Contextual analytics help retailers harness the power of big data

July 21, 2014
Combination of surveillance tech with big data analytics provides businesses with actionable intelligence

No one can disagree that we are living in a world where “big data” has reached a point of critical mass. The ability to record, store, retrieve and analyze data is quickly undergoing a revolution. Walmart alone produces over 2.2 Petabytes of transactional data each day. But the “biggest” big data is undeniably recorded video, at over 400 Petabytes created and stored daily.

This revolution is paralleled by a convergence of video security and big data analytics. Recent advancements in compression technology, storage cost reductions and computer processing speeds means that retail businesses can leverage big data analytics with everyday processes. One of the limitations of traditional big data solutions is a lack of contextual data - only video can provide the context needed to advance these solutions. And, with video being the most context-rich form of data, managers and executives have begun to ask: How can we combine video and big data analytics to help answer real-world business problems and gain actionable insights?”

Retailers now have access to a multitude of easy-to-use tools for data search, mining and visualization. Every manager should now be thought of as a data scientist, able to decipher data with an eye for patterns and outliers.  They are enabled to look for patterns and trends in data so they can better protect the business from shrink, invest smartly in new marketing campaigns, and find ways to improve operations to increase the business’ bottom line.

When we refer to enterprise data, we are not only talking about surveillance video, but a host of other recorded and stored transactional systems. These systems can easily be integrated to provide a more holistic view of what is happening on the retail floor at any given day and time. The process of answering business questions with this new form of informational gathering and analysis is referred to as contextual analytics.

Contextual analytics translates relevant frames of surveillance video and other data sources into meaningful and accessible information that can improve security and assist management in making more analytical-based business decisions. It is the process of analyzing the actions of a particular person, place or event and converting that understanding into an opportunity. With the daily application of contextual analytics, retailers can expect more accurate reporting, operational improvements and accelerated workflows.

Making use of existing streams of data without investing heavily in new hardware and technology is an on-going challenge for many business owners.  Hosted video and data management solutions have exceeded this demand with simple centralized platforms that easily integrate with legacy or existing DVR/NVR technologies.  Contextual analytics is for the first time utilizing video and enterprise data as both an investigative and strategic business-planning tool for managers and executives in retail.

For example, retailers have several streams of daily-recorded data that can be infused to create both a visual and transactional dimension. These include surveillance cameras, point-of-sale (POS) systems and sensors. If the data shows that an item was refunded, but the surveillance video does not detect customer presence during the transaction, then you may have uncovered a form of employee fraud.

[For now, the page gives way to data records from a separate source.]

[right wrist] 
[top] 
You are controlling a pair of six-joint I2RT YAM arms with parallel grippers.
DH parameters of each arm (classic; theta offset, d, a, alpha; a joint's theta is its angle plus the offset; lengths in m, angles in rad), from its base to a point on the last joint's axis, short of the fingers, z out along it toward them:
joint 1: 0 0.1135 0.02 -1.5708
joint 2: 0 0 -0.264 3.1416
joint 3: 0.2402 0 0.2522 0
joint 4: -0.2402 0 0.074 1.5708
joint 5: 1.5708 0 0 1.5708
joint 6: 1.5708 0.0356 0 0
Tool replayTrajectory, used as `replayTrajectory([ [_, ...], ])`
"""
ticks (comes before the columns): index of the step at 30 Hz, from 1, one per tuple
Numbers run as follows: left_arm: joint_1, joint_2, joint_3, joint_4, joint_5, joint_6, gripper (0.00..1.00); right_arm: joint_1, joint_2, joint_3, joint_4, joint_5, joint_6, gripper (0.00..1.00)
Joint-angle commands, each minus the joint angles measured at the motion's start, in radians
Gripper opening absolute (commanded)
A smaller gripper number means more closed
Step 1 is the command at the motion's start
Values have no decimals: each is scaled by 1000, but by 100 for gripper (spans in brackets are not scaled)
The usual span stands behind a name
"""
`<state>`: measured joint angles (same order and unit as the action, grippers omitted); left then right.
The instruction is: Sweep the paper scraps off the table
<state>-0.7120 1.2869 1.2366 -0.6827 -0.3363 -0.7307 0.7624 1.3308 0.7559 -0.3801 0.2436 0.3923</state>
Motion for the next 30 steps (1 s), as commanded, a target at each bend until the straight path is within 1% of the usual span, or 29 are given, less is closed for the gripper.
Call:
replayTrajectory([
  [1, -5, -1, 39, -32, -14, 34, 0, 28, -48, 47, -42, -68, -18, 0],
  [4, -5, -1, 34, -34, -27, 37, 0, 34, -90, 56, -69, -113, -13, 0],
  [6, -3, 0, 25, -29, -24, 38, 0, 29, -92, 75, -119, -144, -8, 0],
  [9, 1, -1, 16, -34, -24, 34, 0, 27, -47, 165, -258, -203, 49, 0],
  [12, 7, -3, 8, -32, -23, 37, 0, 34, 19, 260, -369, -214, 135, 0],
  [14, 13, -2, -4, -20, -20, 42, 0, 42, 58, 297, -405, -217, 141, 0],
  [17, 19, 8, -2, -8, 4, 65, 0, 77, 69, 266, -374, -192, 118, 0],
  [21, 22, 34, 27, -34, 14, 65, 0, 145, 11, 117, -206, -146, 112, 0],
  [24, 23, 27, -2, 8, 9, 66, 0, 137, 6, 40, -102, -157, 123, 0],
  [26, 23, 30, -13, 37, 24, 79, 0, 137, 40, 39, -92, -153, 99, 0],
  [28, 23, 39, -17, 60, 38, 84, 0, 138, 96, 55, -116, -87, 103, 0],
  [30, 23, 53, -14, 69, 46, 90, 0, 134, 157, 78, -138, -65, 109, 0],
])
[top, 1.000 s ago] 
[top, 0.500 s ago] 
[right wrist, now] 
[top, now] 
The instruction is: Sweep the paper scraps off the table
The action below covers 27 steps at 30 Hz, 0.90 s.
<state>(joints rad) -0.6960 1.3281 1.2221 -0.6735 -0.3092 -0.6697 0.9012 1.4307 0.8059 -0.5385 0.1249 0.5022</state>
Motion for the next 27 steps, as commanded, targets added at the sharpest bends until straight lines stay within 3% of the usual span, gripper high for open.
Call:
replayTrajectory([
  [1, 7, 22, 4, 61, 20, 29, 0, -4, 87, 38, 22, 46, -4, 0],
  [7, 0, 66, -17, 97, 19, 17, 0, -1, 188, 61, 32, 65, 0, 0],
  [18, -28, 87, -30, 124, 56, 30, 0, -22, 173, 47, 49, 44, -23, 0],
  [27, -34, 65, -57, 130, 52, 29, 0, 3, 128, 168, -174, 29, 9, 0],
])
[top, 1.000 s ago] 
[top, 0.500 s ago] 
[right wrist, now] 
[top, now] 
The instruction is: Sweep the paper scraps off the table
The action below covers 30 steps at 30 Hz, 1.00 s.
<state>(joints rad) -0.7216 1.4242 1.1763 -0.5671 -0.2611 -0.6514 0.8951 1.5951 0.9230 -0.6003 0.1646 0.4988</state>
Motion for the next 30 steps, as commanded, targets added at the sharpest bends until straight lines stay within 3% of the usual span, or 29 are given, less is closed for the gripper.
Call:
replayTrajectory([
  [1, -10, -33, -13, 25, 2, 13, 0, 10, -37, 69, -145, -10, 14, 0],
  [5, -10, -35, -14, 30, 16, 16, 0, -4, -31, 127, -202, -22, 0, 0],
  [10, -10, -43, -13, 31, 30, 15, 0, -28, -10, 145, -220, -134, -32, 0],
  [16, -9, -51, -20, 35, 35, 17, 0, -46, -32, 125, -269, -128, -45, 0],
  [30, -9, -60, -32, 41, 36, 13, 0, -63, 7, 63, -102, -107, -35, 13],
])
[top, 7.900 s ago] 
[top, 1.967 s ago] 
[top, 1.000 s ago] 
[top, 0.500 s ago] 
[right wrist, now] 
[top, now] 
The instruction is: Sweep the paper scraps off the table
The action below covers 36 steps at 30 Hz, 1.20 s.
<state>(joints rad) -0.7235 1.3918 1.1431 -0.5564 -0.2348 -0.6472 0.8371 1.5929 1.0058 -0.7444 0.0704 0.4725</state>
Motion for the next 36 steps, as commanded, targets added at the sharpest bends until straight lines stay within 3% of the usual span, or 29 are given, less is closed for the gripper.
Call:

The retail industry is beginning to utilize contextual analytics to combat internal and external shrink, and to improve marketing efforts. In-store video surveillance has long been a valuable tool in tracking customer traffic and movement, but couple that imagery with event data - inventory, loyalty card, transactional and POS, and you have significantly increased the value of data from an existing business expense.

Video, even at the highest resolutions, is focused on quality, clarity and storage. Leveraging event-driven analytics ensures that you identify and are notified on important events, and allows you to capture the best picture when these meaningful events occur. A business can use that combined transactional and video event data to track customer movement and employee actions to ultimately improve customer service and employee productivity.

There are a lot of technologies in use today to help manage point-of-sale and public interaction locations - facial recognition, programmed event or activity alarms, inferred monitoring, perimeter tracking, shipping GPS, license plate magnification, access control devices, and emergency service sensors.

Separately, all of these advancements provide an enormous amount of valuable and timely business information.  However, when combined under a contextual analytics program, you have a powerful business tool that can both resolve problems and predict future business activities. It is also an essential program for multi-unit retailers as it can manage distributed data sources from a single centralized platform.

Contextual analytics technology is already in use in the retail markets, but has a largely untapped potential in other industries, such as transportation, healthcare, manufacturing, food service, and other market segments where data inundated businesses are struggling with managing multiple big data sources. Combining these types of disparate data sources is the next evolution in business intelligence, getting there first is where contextual analytics can help.

About the Author: Mike Matta is co-founder and CEO of Solink based in Ottawa, Canada.  Solink has introduced an analytics platform that works with legacy and current multiple data stream intelligent systems. Matta has a long history in the creation and implementation of data analytical products and services.